→ **Work to be completed**
Leave out every line before the one that contains "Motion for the". Please restate that line and the rest of the data word for word, through the end.

→ **Dataset records**
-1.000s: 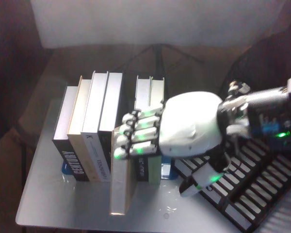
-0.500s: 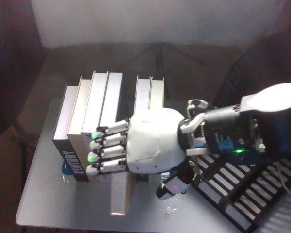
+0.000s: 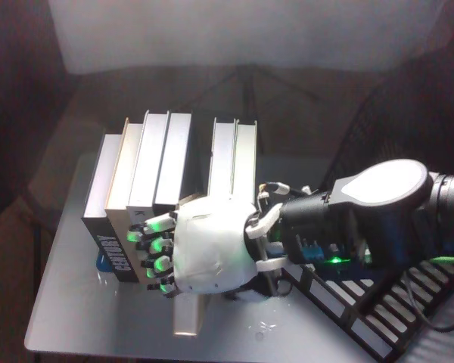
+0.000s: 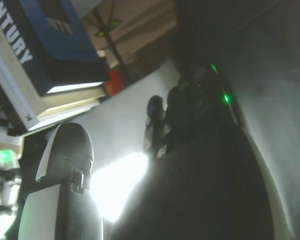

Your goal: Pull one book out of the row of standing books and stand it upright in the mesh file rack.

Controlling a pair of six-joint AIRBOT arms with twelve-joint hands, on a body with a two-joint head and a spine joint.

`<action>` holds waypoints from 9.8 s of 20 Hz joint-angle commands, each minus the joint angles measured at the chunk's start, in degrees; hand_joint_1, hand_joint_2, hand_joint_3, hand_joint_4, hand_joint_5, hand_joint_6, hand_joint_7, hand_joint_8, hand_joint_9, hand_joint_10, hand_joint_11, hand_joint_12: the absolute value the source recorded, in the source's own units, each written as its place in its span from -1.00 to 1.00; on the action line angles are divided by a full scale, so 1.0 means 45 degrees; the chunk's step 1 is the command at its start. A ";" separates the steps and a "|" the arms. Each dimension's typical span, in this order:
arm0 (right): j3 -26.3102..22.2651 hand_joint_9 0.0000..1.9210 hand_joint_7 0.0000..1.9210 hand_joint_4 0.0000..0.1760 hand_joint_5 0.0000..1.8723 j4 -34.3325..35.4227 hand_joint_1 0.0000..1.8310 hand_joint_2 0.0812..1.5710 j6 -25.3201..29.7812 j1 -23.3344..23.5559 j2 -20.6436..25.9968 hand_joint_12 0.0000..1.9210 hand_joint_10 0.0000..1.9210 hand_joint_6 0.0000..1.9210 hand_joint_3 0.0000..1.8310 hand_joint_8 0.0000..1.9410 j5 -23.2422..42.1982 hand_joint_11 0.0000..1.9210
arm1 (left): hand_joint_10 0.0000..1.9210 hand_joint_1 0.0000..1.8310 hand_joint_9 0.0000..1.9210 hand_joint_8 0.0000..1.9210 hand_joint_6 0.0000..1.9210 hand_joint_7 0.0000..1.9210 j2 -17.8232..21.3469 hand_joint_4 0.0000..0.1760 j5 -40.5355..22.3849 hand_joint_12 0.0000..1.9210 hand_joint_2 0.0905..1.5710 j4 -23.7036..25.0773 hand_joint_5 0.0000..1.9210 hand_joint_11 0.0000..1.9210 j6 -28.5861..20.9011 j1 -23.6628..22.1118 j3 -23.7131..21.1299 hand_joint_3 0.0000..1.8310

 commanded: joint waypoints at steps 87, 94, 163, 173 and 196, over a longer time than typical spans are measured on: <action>0.1760 -0.12 0.08 -1.00 0.03 0.0288 0.50 0.38 -0.0258 -0.1446 -0.1012 0.84 0.33 0.12 -1.00 -0.13 -0.0774 -0.51 | -1.00 -0.51 -1.00 -1.00 -0.99 -1.00 0.0469 -0.58 -0.1378 -1.00 0.66 0.0526 -0.87 -1.00 -0.0574 -0.0275 0.1028 -1.00; 0.1835 -0.15 0.05 -1.00 -0.01 0.0287 0.49 0.40 -0.0258 -0.1499 -0.1019 0.84 0.35 0.15 -1.00 -0.05 -0.0780 -0.56 | -1.00 -0.49 -1.00 -1.00 -0.99 -1.00 0.0469 -0.68 -0.1374 -1.00 0.67 0.0620 -0.87 -1.00 -0.0528 -0.0391 0.1089 -1.00; 0.0385 -0.57 -0.30 -1.00 -0.11 -0.2345 0.28 0.57 0.5076 0.6912 0.4479 1.00 0.86 0.21 -1.00 0.64 0.2190 -0.93 | -1.00 -0.48 -1.00 -1.00 -1.00 -1.00 0.0211 -0.27 -0.1402 -1.00 0.70 0.1395 -0.94 -1.00 -0.0588 -0.1735 0.1356 -1.00; -0.0811 -0.26 -0.11 -1.00 -0.10 -0.3775 0.31 0.49 0.5035 0.8834 0.6167 1.00 0.67 0.17 -1.00 0.42 0.1252 -0.72 | -1.00 -0.43 -1.00 -1.00 -1.00 -1.00 0.0203 -0.35 -0.1243 -1.00 0.66 0.1561 -0.92 -1.00 -0.0579 -0.1887 0.1359 -1.00; -0.2289 -0.32 -0.18 -1.00 -0.18 -1.3588 0.46 0.54 1.2641 0.9710 0.8561 1.00 0.69 0.27 -0.99 0.41 0.1415 -0.59 | -1.00 -0.49 -1.00 -1.00 -1.00 -1.00 0.0309 -0.64 -0.0813 -1.00 0.74 0.1785 -0.98 -1.00 -0.0564 -0.2040 0.1125 -0.99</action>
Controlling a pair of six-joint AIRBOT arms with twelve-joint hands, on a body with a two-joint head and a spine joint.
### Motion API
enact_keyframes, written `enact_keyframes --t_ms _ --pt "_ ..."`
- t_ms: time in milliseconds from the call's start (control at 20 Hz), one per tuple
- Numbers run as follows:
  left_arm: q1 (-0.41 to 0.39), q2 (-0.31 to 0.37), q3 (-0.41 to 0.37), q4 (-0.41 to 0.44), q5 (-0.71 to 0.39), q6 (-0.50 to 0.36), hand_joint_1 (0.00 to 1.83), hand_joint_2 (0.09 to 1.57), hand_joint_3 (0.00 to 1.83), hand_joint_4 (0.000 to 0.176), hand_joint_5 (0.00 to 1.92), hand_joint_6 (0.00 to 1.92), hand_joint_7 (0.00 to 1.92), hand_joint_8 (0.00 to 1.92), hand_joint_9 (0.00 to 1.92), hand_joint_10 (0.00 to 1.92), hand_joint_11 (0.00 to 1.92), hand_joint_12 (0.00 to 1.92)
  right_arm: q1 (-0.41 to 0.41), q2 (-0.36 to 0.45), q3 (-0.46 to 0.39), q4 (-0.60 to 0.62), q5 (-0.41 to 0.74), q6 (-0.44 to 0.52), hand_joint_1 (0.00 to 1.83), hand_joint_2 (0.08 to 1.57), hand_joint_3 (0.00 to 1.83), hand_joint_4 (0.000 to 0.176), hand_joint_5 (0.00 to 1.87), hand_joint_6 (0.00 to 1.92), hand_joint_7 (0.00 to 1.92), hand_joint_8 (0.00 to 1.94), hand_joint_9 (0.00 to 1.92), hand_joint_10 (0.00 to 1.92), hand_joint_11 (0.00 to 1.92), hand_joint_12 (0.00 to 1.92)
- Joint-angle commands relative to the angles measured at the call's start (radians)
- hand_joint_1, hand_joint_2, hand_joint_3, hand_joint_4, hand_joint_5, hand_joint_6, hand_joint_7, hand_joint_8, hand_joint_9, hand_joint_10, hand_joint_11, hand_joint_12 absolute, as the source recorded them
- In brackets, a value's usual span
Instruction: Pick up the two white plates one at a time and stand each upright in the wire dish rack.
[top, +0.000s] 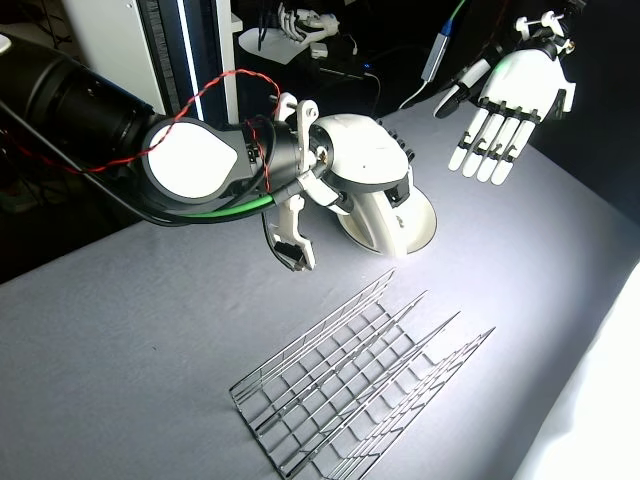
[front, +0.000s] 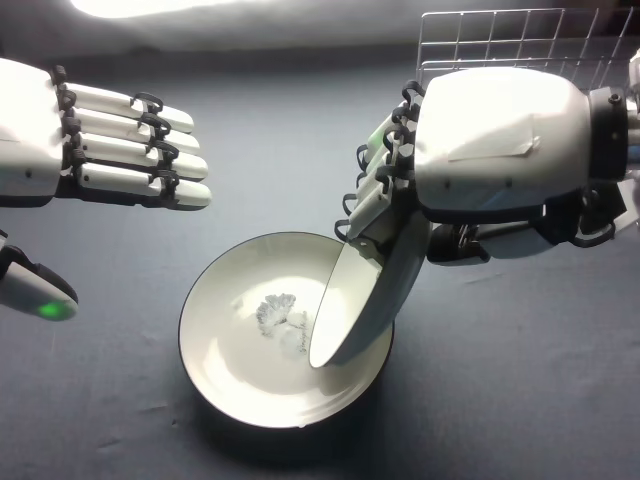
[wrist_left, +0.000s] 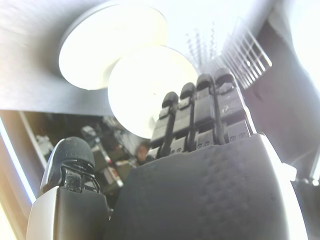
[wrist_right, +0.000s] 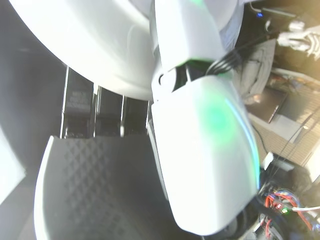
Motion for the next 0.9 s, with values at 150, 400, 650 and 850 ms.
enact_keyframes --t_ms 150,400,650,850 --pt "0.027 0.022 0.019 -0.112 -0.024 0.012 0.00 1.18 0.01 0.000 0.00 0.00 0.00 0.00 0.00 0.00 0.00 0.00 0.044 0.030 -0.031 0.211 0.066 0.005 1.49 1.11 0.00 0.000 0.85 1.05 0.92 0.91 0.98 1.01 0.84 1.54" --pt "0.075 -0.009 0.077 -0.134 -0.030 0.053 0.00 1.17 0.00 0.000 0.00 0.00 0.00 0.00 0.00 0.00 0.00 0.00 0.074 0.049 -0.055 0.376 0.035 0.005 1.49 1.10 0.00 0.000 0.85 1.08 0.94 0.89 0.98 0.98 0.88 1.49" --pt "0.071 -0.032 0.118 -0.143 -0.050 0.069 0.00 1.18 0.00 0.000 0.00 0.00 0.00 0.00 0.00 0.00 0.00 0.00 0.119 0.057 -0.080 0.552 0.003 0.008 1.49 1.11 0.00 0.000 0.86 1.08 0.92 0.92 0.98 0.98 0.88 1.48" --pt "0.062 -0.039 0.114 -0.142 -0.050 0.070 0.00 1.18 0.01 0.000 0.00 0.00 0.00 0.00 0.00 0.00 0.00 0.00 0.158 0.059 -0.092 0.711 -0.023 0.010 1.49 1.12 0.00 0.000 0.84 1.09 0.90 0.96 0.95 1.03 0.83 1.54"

→ **Solution to this problem**
Motion for the next 0.9 s, with values at 150, 400, 650 and 850 ms.
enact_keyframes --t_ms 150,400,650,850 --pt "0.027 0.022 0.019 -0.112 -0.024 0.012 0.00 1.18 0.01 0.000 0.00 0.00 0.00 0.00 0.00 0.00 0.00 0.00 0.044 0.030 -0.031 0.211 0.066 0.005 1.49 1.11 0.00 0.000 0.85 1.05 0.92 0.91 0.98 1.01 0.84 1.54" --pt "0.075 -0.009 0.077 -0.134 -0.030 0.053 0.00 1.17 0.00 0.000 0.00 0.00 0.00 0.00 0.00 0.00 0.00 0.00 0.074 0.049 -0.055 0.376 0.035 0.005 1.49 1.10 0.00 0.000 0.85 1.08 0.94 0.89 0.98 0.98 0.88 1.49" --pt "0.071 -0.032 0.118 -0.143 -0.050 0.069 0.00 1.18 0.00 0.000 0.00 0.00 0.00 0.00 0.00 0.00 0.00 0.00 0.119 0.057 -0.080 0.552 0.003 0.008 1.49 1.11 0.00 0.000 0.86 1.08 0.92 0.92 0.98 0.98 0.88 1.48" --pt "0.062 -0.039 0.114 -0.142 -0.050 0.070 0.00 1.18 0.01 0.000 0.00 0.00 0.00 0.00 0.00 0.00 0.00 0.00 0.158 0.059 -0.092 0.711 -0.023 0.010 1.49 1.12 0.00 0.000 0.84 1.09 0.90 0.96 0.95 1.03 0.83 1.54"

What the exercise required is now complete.